Adrián había nacido en un bazar de la Calzada Madero, en uno de los sectores más populares de Monterrey, donde se habían establecido la mayoría de los campesinos que provenían de los poblados rurales más cercanos situados al noreste de la ciudad, por lo que no había heredado una vocación religiosa, ni tenía proclividad hacia los paradigmas estadounidenses que asediaban a los nacidos cerca de la frontera. Por esta razón de orígenes, Adrián siempre consideró que la mezcla entre la religión y la enseñanza institucional conducía a una deformación de la realidad, a una distorsión de los hechos históricos y a una forma prejuiciada de percibir la ética y la política. Aunque el aprendizaje supuestamente laico del Colegio Justo Sierra le había descubierto una visión de la historia nacional y de la geopolítica de los Estados Unidos que se ocultaba en todo Monterrey, Adrián sentía un profundo aprecio por la autonomía y la libertad geopolítica de su País que él había disfrutado durante su primera infancia y su adolescencia. Particularmente porque la mayoría de sus maestros de esa etapa de su vida estuvieron formados en la maravillosa disciplina patriota y libertaria que había impuesto el gobierno de Lázaro Cárdenas.

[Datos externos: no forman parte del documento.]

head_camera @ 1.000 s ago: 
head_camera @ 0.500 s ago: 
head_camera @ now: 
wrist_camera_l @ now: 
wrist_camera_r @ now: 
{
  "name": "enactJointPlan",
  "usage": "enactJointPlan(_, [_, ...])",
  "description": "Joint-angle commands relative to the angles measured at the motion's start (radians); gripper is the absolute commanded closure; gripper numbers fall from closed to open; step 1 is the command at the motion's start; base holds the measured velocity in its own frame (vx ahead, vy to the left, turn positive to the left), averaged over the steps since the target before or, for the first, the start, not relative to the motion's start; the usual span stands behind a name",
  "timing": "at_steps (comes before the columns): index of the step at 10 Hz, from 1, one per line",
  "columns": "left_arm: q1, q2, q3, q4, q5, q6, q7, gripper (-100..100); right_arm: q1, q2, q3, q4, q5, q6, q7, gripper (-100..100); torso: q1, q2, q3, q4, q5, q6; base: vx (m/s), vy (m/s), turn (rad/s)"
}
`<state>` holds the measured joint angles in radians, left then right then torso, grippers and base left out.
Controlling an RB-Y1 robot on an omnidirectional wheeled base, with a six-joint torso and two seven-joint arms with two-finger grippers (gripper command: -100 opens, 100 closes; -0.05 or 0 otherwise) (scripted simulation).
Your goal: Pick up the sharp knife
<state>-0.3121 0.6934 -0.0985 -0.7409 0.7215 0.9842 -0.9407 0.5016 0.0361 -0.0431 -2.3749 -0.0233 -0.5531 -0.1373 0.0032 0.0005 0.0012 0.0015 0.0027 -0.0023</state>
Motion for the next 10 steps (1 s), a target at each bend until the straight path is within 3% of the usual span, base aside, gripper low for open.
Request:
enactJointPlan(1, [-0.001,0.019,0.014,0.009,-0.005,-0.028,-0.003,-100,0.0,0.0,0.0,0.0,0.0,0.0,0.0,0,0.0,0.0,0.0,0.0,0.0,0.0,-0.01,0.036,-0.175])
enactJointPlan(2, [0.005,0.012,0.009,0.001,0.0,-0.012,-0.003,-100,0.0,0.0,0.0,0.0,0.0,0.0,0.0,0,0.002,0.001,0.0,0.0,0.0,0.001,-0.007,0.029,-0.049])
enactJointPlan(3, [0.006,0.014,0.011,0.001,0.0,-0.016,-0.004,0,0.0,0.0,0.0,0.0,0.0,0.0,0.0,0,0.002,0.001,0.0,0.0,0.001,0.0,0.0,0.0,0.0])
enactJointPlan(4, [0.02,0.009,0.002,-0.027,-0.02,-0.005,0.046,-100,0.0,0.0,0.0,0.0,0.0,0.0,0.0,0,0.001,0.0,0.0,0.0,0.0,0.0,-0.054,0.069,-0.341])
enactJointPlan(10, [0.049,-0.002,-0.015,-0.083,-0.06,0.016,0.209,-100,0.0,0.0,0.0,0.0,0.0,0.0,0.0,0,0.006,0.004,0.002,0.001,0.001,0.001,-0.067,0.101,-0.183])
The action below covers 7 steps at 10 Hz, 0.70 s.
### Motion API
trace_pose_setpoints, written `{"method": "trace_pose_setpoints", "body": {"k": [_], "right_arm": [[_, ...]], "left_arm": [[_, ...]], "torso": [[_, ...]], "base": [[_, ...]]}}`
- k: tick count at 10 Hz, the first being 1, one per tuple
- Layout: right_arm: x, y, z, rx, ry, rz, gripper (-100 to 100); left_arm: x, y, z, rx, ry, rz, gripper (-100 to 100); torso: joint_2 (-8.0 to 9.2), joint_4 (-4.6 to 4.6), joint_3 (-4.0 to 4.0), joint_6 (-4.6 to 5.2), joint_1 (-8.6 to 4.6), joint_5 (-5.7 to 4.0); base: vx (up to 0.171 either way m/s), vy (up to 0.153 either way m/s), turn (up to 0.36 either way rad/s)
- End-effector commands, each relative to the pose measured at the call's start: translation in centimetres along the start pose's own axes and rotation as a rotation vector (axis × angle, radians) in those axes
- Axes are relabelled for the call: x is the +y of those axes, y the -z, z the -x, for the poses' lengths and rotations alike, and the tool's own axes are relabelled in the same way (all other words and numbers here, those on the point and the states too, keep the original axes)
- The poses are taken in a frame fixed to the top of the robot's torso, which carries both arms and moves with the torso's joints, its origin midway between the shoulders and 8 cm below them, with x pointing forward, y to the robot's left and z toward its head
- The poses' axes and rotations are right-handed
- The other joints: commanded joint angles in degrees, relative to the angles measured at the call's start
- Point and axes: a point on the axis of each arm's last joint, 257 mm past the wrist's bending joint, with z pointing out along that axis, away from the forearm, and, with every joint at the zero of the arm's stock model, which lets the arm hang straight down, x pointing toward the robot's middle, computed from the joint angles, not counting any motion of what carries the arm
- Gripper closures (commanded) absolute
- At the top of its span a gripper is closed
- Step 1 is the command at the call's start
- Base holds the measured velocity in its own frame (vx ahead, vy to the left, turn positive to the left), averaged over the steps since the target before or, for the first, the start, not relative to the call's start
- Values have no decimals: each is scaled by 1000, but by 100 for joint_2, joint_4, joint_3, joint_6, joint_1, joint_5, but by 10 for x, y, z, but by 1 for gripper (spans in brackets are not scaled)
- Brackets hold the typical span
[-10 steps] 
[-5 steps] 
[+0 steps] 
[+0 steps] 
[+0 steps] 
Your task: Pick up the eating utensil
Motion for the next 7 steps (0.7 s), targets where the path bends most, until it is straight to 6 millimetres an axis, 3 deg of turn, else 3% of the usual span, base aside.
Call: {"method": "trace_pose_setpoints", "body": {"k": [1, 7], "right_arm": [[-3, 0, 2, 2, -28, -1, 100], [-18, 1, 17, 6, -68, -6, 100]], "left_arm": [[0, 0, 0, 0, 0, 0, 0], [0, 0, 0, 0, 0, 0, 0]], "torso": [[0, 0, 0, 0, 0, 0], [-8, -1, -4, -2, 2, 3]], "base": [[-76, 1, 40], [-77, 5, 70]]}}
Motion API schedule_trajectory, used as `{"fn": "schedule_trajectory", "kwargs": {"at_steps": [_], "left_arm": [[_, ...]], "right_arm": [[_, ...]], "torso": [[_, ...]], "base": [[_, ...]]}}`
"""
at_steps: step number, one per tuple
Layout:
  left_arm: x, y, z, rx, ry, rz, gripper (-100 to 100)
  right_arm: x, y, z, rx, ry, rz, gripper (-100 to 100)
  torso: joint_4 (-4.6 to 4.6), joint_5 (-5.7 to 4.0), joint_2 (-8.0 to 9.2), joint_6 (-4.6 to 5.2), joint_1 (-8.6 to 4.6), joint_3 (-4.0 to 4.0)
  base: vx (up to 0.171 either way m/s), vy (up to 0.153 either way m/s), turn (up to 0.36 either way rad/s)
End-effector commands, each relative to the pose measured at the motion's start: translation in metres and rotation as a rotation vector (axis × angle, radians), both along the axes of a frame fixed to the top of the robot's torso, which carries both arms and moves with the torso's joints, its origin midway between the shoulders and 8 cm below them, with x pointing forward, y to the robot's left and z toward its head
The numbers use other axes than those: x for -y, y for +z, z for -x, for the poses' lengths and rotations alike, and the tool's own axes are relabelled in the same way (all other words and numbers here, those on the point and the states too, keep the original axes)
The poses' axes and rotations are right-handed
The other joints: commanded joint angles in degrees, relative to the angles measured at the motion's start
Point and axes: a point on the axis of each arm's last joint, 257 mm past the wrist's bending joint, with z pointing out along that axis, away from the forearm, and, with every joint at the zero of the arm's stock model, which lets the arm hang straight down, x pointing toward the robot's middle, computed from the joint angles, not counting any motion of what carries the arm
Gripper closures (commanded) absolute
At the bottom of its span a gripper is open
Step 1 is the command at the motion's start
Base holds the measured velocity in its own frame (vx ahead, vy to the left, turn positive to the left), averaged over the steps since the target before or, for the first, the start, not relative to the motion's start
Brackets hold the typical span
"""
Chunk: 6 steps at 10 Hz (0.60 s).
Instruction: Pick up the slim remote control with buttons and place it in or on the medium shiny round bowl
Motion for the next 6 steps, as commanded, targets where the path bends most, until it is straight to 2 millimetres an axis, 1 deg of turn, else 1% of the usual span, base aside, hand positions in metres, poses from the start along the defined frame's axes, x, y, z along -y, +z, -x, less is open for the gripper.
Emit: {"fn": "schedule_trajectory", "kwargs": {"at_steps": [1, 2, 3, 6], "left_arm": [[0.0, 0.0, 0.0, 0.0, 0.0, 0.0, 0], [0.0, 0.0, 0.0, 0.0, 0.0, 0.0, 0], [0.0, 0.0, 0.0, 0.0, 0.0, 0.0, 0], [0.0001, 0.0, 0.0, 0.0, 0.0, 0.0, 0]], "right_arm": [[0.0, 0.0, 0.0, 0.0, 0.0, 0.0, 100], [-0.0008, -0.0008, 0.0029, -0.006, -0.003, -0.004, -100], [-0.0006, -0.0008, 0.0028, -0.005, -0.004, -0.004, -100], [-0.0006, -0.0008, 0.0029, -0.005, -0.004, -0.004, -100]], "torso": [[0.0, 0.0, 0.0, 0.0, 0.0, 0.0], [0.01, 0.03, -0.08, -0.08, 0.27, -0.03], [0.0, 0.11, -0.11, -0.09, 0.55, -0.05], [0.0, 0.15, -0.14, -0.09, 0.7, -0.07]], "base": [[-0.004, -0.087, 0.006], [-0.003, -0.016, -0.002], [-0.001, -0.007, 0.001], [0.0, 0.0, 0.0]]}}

Más de medio siglo después de estas experiencias en la primera escuela privada laica de Monterrey, Adrián ha comprendido que la aparente contradicción existente en el profesor Sigifredo H. Rodríguez al dar la misma importancia a la enseñanza de la democracia republicana y al mito francmasónico del ‘destino manifiesto’ no era por falta de espíritu nacionalista y democrático, sino porque el mito de la Malinche también lo dominaba y lo conducía como a la mayoría de los mexicanos a la búsqueda de un ‘tlatoani´ de piel blanca y ojos azulados que le indicara el verdadero camino de la vida.